◆ Task directions: From the material below, copy each line that holds the word "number".
*** Opening Data to use ***
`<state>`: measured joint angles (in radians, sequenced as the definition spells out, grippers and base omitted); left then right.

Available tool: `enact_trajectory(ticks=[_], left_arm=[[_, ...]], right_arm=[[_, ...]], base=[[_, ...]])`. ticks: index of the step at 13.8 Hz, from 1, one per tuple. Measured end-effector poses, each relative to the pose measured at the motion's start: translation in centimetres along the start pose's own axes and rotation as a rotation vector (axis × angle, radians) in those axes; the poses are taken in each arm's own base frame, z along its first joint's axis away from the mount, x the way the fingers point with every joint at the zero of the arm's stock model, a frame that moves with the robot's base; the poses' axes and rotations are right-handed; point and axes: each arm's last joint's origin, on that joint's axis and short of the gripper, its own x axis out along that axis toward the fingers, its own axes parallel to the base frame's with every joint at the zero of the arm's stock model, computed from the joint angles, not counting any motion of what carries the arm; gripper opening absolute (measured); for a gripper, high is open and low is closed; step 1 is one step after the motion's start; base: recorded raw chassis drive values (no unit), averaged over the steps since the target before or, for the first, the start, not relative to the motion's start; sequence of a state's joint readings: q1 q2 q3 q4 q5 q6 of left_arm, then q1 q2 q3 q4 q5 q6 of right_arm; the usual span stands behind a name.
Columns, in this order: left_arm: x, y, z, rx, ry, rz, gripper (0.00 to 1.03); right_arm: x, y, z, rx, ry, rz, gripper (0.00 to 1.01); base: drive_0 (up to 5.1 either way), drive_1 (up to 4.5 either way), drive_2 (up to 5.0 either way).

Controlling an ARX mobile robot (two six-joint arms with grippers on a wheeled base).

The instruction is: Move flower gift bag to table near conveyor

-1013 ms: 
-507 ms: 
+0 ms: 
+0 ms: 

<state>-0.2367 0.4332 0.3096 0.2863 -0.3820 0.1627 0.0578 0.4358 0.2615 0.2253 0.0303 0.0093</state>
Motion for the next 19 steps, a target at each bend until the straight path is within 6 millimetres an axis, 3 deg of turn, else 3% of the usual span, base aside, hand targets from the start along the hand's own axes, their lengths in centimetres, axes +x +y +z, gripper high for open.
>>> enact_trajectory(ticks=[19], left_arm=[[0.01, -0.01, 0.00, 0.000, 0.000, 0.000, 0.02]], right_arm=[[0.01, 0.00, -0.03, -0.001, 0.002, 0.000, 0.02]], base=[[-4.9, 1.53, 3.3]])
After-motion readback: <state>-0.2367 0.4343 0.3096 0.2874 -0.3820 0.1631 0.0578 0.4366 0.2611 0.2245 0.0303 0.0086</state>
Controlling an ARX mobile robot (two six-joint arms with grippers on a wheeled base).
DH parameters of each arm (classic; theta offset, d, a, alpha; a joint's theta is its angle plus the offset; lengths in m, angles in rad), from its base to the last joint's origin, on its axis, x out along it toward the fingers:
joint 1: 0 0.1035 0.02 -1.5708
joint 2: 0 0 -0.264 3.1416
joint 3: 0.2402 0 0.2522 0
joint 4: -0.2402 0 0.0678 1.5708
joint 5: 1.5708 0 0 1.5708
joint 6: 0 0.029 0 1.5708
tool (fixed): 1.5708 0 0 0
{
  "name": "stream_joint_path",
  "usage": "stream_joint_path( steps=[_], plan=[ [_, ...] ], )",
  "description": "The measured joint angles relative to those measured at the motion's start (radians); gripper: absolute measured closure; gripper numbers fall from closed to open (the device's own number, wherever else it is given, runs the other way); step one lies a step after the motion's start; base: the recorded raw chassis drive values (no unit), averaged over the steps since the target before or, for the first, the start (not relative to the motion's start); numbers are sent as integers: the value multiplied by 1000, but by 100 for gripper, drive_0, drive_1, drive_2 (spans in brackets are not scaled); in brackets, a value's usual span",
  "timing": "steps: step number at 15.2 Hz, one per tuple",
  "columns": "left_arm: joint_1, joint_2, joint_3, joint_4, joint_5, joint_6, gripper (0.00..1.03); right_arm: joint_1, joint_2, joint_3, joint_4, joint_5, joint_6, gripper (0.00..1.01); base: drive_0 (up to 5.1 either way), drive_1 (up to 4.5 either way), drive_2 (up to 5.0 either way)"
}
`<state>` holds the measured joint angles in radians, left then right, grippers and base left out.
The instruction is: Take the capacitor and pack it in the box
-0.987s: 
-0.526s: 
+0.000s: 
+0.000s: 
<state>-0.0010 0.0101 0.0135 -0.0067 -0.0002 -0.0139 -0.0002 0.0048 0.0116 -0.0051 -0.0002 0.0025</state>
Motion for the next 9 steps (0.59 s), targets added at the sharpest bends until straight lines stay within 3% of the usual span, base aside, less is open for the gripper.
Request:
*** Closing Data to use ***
◆ Exercise result:
  "description": "The measured joint angles relative to those measured at the motion's start (radians); gripper: absolute measured closure; gripper numbers fall from closed to open (the device's own number, wherever else it is given, runs the other way); step one lies a step after the motion's start; base: the recorded raw chassis drive values (no unit), averaged over the steps since the target before or, for the first, the start (not relative to the motion's start); numbers are sent as integers: the value multiplied by 1000, but by 100 for gripper, drive_0, drive_1, drive_2 (spans in brackets are not scaled); in brackets, a value's usual span",
  "timing": "steps: step number at 15.2 Hz, one per tuple",

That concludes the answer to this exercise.